= Health informatics tools =

To provide the safe and effective delivery of medical care, virtually all clinical staff use a number of front-line health informatics tools in their day-to-day operations. The need for standardization and refined development of these tools is underscored by the HITECH Act and other efforts to develop electronic medical records. Often, the development of these electronic processes is hampered by the conversion process from older paper processes, which were developed before the stricter development guidelines required in an electronic environment.

To successfully implement each of these tools, hospitals generally must define who is responsible for, and a prescribed manner of building, testing, approving, coding, publishing, implementing/educating, and tracking the tool.

== Tools ==
Front-line health informatics tools (sometimes informally called the "clinical informatics toolbelt") generally include one of the following:

1. Policies and procedures – Tools used to define organizational standards and how to achieve them.

2. Procedures – Documents to help learn how to achieve a goal

3. Clinical protocols – Tools used to standardize and automate care in a common clinical scenario.

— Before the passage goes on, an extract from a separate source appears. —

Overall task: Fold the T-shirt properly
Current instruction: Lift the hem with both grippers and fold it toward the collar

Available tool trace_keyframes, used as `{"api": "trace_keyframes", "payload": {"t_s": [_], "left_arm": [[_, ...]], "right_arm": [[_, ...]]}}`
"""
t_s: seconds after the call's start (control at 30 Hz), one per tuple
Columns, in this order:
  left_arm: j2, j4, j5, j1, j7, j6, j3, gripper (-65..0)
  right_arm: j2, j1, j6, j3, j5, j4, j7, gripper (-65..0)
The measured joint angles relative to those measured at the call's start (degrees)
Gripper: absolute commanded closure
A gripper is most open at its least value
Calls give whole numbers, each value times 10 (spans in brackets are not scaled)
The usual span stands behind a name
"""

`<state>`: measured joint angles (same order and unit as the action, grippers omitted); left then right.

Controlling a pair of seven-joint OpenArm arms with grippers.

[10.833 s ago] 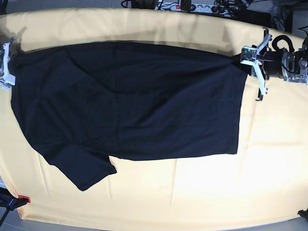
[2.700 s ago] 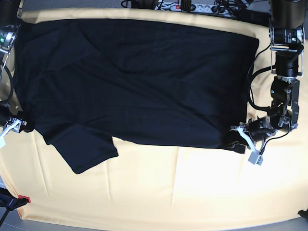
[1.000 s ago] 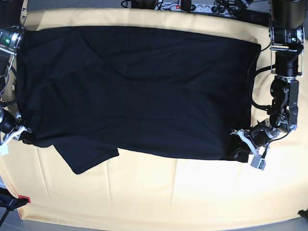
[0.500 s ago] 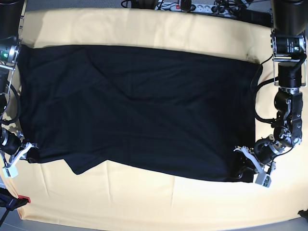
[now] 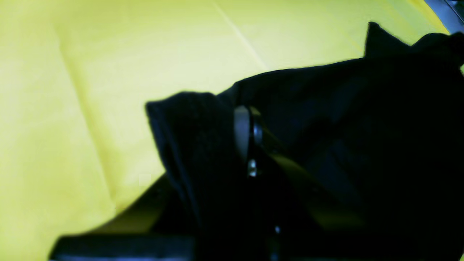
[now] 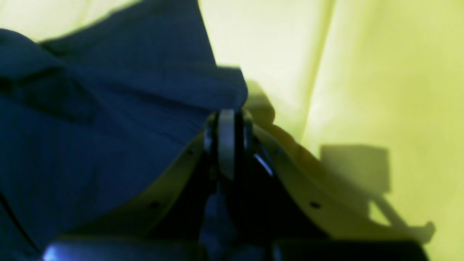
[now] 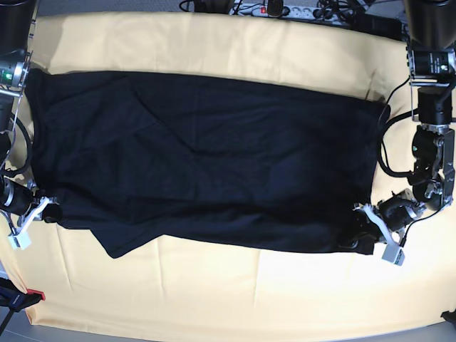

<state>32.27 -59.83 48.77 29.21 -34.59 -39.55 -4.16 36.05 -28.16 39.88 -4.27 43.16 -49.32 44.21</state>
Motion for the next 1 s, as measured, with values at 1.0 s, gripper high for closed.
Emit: {"api": "trace_keyframes", "payload": {"t_s": [1.0], "left_arm": [[59, 0, 204, -28, -219, 0, 0, 0]], "right_arm": [[68, 110, 3, 0, 48, -162, 75, 0]]}}
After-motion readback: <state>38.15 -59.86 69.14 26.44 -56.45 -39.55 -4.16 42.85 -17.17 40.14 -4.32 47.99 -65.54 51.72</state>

4. Orders – Tools used to record and transmit detailed instructions to perform a procedure or deliver care

5. Order sets – Tools used to standardize and expedite the ordering process for a common clinical scenario

6. Clinical pathways – Groupings of order sets, used to standardize the rounding process for a common clinical diagnosis

7. Guidelines – Documents used to educate general care objectives for a common clinical scenario

8. Clinical documentation (includes Notes, Forms, and Flowsheets) – Documents used to record and transmit a patients' history, condition, responses, therapies, activities, and/or plans

9. Clinical user profiles – Tools used to personalize and/or gather information about clinical users

10. Clinical templates – Documents used to standardize and expedite the development of a clinical document

11. Clinical staff education modules – Documents used to educate a staff member about a common clinical subject

12. Clinical patient education modules – Documents used to educate a patient about a common clinical subject

13. Clinical staff schedules – documents used to determine who is responsible for care at a particular date and time

14. Clinical committee charters – Documents used to assign responsibility to a clinical committee to perform a particular task

15. Clinical committee minutes – documents used to record the decisions and activities of a clinical committee

16. Telephone number lists – Documents used to help contact a clinical staffmember

17. Wikis – Electronic documents used to collect information and web links for a common clinical group

18. Clinic Management Solutions – Tools used to record full clinical history of patients.

19. Emails, posters, and staff meetings – Tools used to make announcements and deliver short messages

Clinical informaticists create clinical changes by properly constructing and implementing these tools.